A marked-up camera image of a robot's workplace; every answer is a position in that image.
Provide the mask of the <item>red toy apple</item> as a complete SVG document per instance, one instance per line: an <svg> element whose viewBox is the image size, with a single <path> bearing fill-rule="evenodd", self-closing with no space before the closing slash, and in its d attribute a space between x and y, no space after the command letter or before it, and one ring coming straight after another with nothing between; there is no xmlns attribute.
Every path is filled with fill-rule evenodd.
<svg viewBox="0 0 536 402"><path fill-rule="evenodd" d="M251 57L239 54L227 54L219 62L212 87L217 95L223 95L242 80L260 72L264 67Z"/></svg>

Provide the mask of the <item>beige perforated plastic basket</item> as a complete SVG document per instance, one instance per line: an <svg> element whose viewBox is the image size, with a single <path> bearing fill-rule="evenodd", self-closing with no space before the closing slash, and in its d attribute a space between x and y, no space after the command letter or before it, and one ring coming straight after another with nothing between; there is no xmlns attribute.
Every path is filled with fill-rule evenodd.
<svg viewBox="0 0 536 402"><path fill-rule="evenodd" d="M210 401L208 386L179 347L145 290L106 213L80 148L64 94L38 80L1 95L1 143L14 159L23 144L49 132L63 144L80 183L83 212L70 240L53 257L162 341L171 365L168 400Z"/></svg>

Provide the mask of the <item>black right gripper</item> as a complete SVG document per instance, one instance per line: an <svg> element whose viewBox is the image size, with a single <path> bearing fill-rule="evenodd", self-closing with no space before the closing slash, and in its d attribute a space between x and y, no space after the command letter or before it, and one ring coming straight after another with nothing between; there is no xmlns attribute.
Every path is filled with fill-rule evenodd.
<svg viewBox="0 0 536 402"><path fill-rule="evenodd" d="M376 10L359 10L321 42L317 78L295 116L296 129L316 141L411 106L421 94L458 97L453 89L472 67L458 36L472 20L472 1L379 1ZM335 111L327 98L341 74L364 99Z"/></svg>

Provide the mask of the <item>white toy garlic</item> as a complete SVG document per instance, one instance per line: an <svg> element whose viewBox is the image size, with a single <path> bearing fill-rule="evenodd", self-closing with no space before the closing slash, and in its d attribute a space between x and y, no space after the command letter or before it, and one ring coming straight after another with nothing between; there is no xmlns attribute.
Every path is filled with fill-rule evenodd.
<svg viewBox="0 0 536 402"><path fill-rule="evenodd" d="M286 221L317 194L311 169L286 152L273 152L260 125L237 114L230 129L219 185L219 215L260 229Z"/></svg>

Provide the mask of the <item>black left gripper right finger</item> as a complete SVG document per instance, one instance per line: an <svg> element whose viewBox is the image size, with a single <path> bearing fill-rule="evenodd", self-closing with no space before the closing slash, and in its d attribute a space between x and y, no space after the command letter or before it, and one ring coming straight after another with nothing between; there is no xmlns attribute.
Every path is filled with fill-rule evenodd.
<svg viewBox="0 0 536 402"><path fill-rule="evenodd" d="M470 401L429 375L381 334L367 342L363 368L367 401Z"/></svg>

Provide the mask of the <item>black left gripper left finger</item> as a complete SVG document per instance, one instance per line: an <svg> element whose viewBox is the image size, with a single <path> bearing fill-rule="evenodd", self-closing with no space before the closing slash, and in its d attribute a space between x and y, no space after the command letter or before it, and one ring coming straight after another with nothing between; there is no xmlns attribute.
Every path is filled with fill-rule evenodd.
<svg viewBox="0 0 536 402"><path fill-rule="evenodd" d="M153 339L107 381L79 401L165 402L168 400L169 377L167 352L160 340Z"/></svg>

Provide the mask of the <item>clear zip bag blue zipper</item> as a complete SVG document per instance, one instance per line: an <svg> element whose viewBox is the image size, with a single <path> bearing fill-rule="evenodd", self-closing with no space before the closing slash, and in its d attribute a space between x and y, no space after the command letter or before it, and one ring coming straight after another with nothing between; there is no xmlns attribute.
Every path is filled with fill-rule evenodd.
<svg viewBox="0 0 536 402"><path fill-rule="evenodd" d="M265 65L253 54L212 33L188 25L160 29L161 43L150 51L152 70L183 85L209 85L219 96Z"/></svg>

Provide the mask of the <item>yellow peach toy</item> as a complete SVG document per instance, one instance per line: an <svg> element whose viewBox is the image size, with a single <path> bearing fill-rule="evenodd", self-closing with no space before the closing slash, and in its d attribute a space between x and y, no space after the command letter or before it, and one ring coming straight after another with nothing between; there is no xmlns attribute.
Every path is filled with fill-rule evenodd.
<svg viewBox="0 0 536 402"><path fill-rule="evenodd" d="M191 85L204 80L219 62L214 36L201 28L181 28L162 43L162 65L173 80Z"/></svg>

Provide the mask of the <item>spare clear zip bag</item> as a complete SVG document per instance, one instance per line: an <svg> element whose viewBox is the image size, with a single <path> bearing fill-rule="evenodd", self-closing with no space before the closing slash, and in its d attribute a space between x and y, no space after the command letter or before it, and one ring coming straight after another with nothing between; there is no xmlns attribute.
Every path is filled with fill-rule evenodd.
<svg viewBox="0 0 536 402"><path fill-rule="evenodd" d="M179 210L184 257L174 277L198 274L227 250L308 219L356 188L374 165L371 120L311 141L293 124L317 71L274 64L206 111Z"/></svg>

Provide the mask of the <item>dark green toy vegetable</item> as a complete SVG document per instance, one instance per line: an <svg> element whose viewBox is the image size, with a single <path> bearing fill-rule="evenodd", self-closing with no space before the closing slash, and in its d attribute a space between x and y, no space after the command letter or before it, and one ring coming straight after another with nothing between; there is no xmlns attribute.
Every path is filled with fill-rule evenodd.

☆ ☆ ☆ ☆ ☆

■ YOUR ASSIGNMENT
Your answer should consist only of the lines above between the line holding "Provide the mask of the <item>black right" and the line holding "Provide the mask of the <item>white", inclusive, each transcribed exactly.

■ TASK OUTPUT
Provide the mask of the <item>black right gripper</item> as a complete SVG document per instance, one instance per line: an <svg> element whose viewBox is the image size, with a single <path> bearing fill-rule="evenodd", self-closing with no space before the closing slash, and in its d attribute a space between x and y, no space after the command letter or before it, and one ring coming straight after another with nothing between; there is no xmlns attribute.
Every path is filled with fill-rule evenodd.
<svg viewBox="0 0 536 402"><path fill-rule="evenodd" d="M376 10L359 10L321 42L317 78L295 116L296 129L316 141L411 106L421 94L458 97L453 89L472 67L458 36L472 20L472 1L379 1ZM335 111L327 98L341 74L364 99Z"/></svg>

Provide the mask of the <item>white toy garlic</item> as a complete SVG document per instance, one instance per line: an <svg> element whose viewBox is the image size, with a single <path> bearing fill-rule="evenodd", self-closing with no space before the closing slash, and in its d attribute a space between x and y, no space after the command letter or before it, and one ring coming straight after another with nothing between; there is no xmlns attribute.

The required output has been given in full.